Everything from the line containing "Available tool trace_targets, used" through the line containing "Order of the" in the listing below should be copied exactly, and nothing more.

########################################

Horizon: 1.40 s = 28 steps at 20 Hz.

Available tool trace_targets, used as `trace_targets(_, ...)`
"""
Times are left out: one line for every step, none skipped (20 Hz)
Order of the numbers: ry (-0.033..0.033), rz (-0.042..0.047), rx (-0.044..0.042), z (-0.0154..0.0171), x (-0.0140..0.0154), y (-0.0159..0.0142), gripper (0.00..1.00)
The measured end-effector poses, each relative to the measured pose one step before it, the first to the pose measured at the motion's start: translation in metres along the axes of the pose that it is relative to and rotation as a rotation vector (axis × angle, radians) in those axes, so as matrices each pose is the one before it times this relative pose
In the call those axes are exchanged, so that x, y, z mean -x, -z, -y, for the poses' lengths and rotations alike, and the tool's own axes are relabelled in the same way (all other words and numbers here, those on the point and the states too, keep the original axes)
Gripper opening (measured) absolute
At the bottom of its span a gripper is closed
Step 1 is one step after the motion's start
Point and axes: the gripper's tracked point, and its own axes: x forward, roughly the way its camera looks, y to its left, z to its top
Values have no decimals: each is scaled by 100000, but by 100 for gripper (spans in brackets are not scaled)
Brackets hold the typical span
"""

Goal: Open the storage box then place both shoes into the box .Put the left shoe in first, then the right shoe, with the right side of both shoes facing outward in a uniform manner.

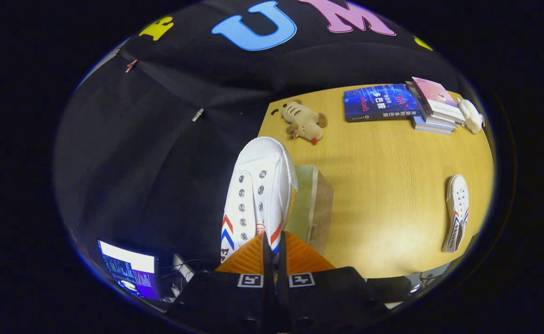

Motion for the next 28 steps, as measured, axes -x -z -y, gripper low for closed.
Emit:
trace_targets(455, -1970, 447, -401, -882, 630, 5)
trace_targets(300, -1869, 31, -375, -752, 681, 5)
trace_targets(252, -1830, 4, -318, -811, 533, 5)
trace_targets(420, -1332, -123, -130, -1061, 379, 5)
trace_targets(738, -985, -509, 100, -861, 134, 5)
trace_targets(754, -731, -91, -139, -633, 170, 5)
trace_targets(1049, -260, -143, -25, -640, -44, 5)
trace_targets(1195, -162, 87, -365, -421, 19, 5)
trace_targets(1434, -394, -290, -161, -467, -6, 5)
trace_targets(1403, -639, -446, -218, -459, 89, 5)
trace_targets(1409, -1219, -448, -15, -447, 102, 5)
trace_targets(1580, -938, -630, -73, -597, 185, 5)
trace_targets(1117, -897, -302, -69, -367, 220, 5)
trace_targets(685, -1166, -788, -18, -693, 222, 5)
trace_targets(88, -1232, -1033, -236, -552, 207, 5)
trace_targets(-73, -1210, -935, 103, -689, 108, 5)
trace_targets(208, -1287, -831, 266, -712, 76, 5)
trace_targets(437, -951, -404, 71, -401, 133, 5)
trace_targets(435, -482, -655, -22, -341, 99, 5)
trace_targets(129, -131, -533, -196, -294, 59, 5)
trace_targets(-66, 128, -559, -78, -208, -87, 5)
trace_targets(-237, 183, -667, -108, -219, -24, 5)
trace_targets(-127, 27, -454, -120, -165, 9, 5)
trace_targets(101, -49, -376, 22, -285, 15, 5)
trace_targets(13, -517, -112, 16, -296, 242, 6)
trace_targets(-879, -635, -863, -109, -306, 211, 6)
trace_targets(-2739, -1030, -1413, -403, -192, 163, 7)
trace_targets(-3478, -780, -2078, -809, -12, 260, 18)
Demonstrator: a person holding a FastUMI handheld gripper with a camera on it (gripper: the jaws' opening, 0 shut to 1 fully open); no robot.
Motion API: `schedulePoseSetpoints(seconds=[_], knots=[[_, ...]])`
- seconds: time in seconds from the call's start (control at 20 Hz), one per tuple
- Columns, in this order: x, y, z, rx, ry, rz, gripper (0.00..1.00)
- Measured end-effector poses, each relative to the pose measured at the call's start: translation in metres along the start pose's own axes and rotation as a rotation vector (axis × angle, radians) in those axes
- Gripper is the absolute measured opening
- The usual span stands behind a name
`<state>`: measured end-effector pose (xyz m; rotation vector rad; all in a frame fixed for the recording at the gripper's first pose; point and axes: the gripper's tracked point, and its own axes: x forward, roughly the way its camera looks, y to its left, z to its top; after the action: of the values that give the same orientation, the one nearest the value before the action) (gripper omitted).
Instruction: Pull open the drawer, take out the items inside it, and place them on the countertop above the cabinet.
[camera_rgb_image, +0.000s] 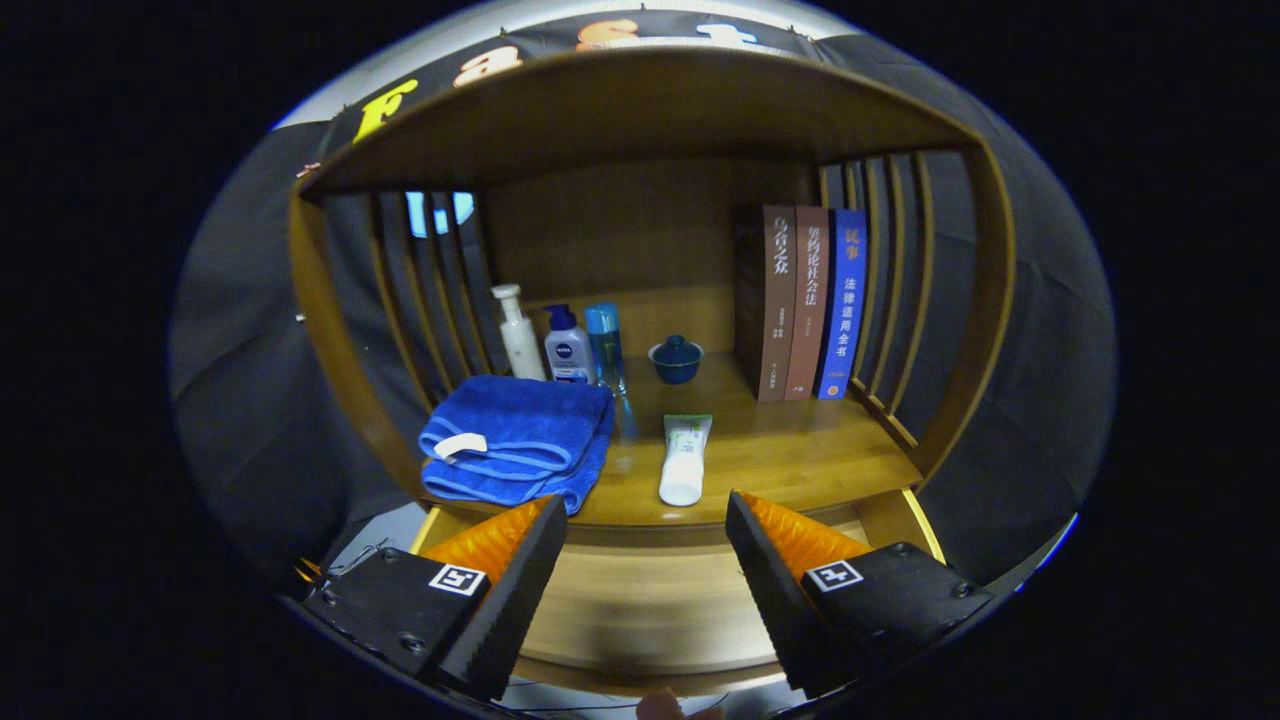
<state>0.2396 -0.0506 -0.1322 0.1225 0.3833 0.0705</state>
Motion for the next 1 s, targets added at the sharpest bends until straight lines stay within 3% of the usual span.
schedulePoseSetpoints(seconds=[0.45, 0.75, 1.0], knots=[[-0.112, -0.005, -0.06, -0.025, -0.252, -0.032, 1.0], [-0.131, -0.013, -0.111, -0.05, -0.339, -0.07, 1.0], [-0.115, -0.02, -0.159, -0.099, -0.344, -0.082, 1.0]])
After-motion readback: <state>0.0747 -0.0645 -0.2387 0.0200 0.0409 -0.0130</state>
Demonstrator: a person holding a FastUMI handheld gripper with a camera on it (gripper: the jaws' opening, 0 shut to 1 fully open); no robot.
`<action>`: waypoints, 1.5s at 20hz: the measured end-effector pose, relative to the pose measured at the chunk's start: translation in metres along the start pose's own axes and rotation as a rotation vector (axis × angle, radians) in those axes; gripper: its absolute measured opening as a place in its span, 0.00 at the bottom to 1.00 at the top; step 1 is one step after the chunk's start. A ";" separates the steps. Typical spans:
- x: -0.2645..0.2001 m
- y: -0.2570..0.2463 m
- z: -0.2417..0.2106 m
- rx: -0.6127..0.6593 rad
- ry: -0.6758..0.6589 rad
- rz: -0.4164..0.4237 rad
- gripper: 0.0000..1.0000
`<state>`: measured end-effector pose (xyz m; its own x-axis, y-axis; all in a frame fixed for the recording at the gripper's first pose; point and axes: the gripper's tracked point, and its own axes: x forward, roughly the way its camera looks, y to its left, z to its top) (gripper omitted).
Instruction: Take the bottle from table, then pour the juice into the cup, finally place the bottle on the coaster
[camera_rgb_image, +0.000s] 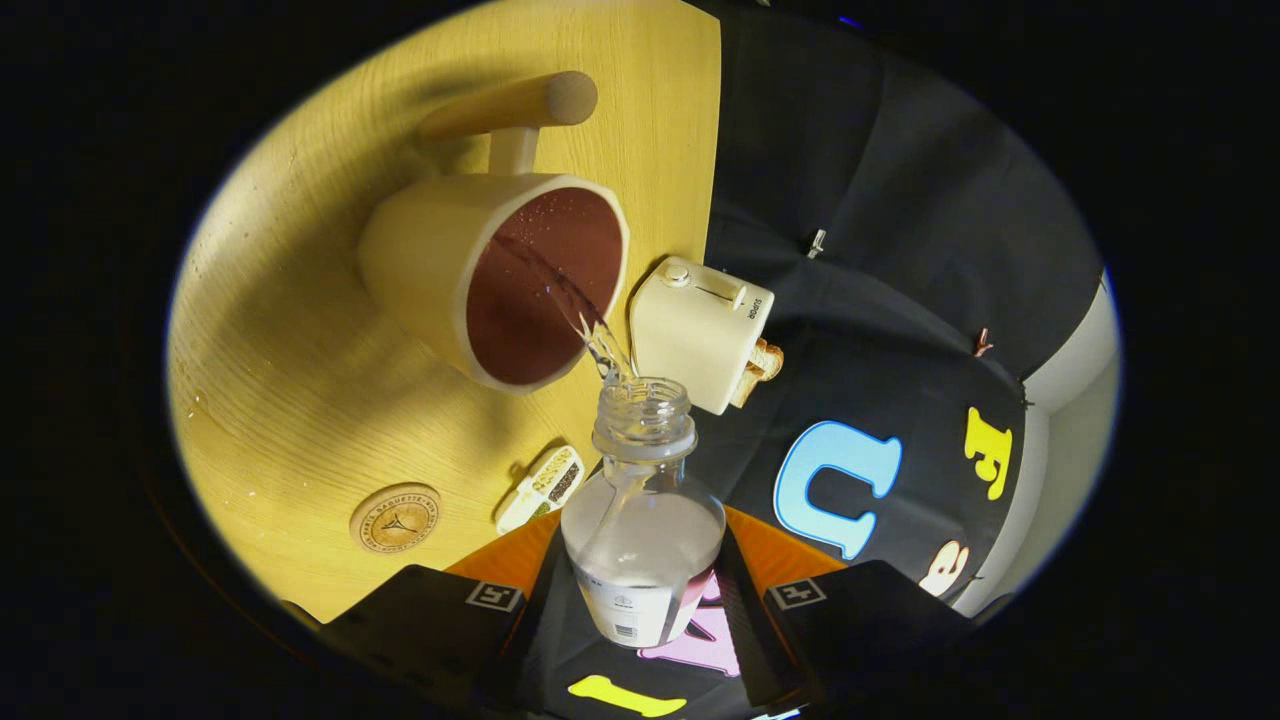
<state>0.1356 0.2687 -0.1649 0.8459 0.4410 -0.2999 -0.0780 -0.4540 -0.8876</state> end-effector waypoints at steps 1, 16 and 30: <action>0.000 -0.003 0.000 -0.007 -0.004 -0.002 0.74; -0.004 -0.025 0.001 -0.130 -0.041 -0.045 0.74; -0.008 -0.028 0.008 -0.214 -0.072 -0.056 0.74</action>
<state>0.1268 0.2842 -0.1402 0.8055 0.5207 -0.2829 0.0883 -0.5776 -0.8115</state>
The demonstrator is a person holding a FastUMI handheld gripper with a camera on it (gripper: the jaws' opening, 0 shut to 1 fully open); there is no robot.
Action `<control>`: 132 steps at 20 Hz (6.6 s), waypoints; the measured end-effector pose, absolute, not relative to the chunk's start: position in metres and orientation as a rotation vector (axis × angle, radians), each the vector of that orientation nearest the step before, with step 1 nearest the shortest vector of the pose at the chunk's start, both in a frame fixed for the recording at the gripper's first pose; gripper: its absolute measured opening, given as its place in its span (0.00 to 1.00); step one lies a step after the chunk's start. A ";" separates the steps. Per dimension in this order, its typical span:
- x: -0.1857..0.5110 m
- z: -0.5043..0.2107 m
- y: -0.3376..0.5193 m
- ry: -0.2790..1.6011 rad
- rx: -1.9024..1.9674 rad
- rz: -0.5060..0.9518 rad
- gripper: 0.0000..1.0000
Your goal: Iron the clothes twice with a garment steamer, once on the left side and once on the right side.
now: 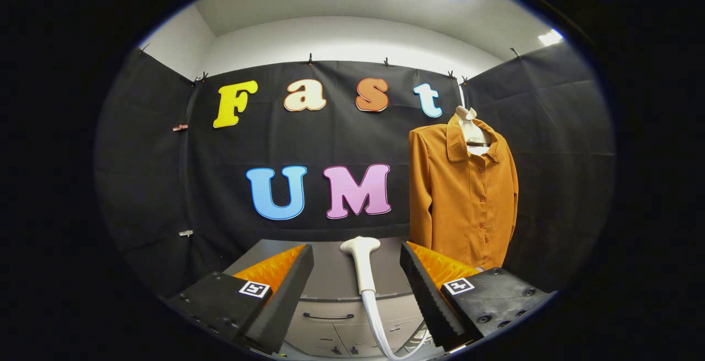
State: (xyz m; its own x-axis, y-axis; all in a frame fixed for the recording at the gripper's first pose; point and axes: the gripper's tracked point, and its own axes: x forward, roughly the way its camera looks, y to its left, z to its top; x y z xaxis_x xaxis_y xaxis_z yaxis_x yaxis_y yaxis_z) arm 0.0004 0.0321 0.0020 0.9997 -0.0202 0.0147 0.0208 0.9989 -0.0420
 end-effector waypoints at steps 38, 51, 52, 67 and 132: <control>0.242 -0.203 0.004 0.632 -0.058 -0.059 0.69; 0.231 -0.172 0.007 0.547 -0.069 -0.015 0.33; 0.227 -0.167 0.008 0.531 -0.065 -0.013 0.33; 0.111 -0.079 0.023 0.250 -0.033 -0.049 0.33; 0.170 -0.248 -0.292 0.710 0.123 -0.050 0.33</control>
State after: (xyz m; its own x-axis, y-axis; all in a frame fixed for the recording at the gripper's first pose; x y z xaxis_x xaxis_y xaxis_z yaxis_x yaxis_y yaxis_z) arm 0.1700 -0.2916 -0.2479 0.7575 -0.0041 -0.6528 0.0876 0.9916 0.0955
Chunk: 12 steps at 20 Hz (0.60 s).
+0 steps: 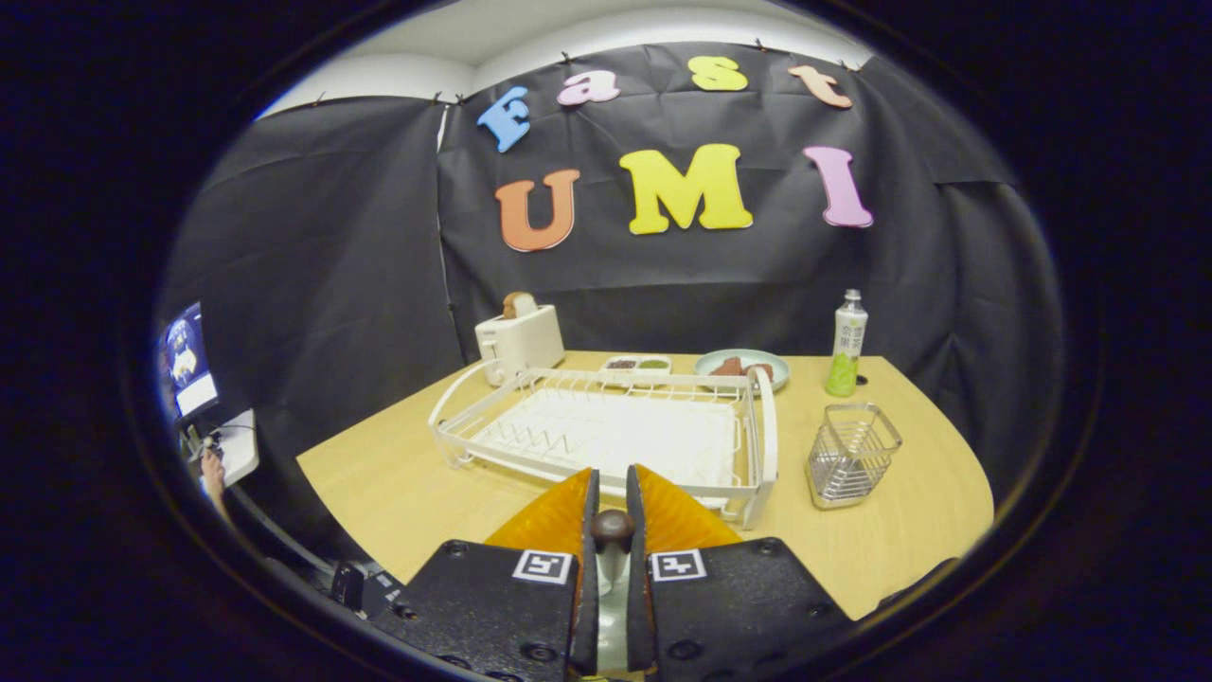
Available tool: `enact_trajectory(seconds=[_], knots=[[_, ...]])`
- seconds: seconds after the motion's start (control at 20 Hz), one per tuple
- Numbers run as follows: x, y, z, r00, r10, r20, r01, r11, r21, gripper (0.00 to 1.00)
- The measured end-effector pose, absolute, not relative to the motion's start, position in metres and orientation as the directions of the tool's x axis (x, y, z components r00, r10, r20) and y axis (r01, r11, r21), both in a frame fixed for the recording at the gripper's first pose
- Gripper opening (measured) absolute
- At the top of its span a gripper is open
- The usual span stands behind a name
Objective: Take the plate from the dish rack, then take the spoon from the basket and place it into the plate.
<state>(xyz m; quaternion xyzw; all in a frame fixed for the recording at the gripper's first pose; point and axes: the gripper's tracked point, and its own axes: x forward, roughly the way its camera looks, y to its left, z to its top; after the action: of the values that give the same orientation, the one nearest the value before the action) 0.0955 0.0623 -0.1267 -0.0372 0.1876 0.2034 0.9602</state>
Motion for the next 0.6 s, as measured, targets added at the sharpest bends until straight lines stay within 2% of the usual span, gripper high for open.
enact_trajectory(seconds=[0.5,0.55,0.6], knots=[[0.099,0.053,-0.122,0.870,0.338,-0.360,-0.369,0.929,-0.019,0.22],[0.101,0.050,-0.118,0.876,0.333,-0.348,-0.359,0.933,-0.012,0.27],[0.097,0.046,-0.115,0.883,0.323,-0.340,-0.345,0.938,-0.007,0.46]])
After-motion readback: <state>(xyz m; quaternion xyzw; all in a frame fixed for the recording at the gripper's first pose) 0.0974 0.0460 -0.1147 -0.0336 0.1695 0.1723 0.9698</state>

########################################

**Response to the task**
Available tool trace_targets, used as `trace_targets(_, ...)`
"""
Times are left out: one line for every step, none skipped (20 Hz)
Order of the numbers: ry (-0.033..0.033), rz (-0.042..0.047), rx (-0.044..0.042), z (-0.0154..0.0171), x (-0.0140..0.0154), y (-0.0159..0.0142), gripper (0.00..1.00)

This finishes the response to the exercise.